__Task prompt__.
All lines below containing "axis" are to be listed.

__Data block__.

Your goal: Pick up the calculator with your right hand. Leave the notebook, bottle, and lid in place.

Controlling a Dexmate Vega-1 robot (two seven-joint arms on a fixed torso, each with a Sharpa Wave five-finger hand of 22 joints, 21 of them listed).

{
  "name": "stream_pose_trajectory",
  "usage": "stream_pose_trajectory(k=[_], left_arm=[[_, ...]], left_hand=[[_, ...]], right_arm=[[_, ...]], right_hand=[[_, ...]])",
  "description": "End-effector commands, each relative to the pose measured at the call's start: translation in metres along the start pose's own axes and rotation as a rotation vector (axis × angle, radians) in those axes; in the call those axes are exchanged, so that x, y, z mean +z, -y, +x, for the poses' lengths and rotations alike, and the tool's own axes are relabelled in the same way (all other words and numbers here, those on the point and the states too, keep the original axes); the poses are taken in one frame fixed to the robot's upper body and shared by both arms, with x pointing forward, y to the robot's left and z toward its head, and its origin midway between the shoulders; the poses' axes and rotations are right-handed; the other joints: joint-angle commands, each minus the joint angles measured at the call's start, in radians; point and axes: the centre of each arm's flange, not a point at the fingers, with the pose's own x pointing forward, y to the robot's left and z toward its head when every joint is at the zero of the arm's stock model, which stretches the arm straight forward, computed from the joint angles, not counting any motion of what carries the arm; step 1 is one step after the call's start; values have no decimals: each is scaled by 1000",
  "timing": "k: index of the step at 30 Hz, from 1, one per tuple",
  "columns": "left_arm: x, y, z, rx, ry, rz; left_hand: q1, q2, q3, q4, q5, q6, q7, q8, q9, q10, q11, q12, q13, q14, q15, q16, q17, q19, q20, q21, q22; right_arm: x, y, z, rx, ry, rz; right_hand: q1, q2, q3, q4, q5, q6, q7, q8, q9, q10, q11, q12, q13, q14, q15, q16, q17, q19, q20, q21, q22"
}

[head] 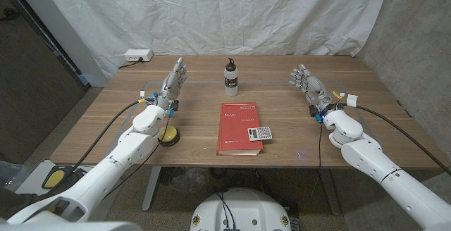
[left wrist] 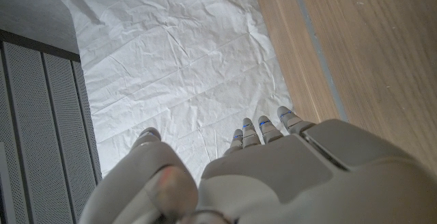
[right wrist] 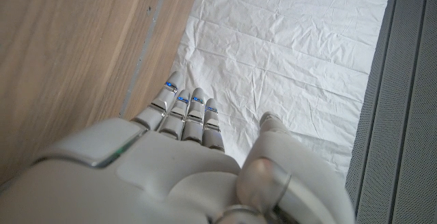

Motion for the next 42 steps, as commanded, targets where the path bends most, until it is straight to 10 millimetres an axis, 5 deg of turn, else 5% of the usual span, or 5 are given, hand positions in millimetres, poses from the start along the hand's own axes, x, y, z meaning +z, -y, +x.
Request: stream_pose_trajectory(k=[1, 36, 42], left_arm=[[0, 6, 1, -4, 1, -1], [11, 24, -14, -7, 0, 30], [10, 25, -20, 2, 5, 26]], left_hand=[[13, 6, 1, -1, 6, -8, 0, -4, 2, -10, -3, -3, 2, -12, 2, -1, 3, -7, -59, -5, 3], [28, 19, -2, -6, 6, -12, -4, -6, 3, -21, -7, -7, 2, -20, 1, -2, 3, -19, -44, -25, 4], [31, 21, -2, -6, 6, -13, -5, -6, 3, -24, -6, -8, 2, -26, 3, -4, 3, -21, -45, -29, 4]], right_arm=[[1, 1, -14, 1, -8, -2], [12, 12, -72, 20, -38, -17], [15, 11, -78, 22, -35, -22]], right_hand=[[15, 0, 2, -6, -2, 8, 0, 5, 3, 12, 1, 6, 4, 14, 2, 7, 4, 11, -2, -4, 1], [47, -5, 12, -39, -8, 55, -17, 12, 4, 36, 0, 1, 5, 54, 2, 5, 2, 67, 4, -11, 2], [66, -13, 15, -58, -11, 61, -6, 7, 4, 38, 14, -5, 5, 99, 11, 12, 2, 146, 13, 2, 2]])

__Answer box__.
  "description": "End-effector commands, each relative to the pose measured at the call's start: translation in metres along the start pose's own axes and rotation as a rotation vector (axis × angle, radians) in those axes; in the call those axes are exchanged, so that x, y, z mean +z, -y, +x, for the poses' lengths and rotations alike, and the tool's own axes are relabelled in the same way (all other words and numbers here, those on the point and the states too, keep the original axes); the poses are taken in one frame fixed to the robot's upper body and shared by both arms, with x pointing forward, y to the robot's left and z toward its head, and its origin midway between the shoulders; the poses' axes and rotations are right-handed; the other joints: joint-angle commands, each minus the joint angles measured at the call's start, in radians; point and axes: the centre of each arm's flange, not a point at the fingers, with the pose's own x pointing forward, y to the robot's left and z toward its head when every joint is at the zero of the arm's stock model, which stretches the arm straight forward, computed from the joint angles, not counting any motion of what carries the arm; step 1 is one step after the call's start; values have no decimals: each is scaled by 1000",
Motion for the next 42 steps, as commanded, targets where the path bends most, until it is straight to 10 millimetres an axis, 5 deg of turn, else 5% of the usual span, or 5 are given, hand positions in millimetres, poses from the start along the hand's own axes, x, y, z meaning +z, -y, +x.

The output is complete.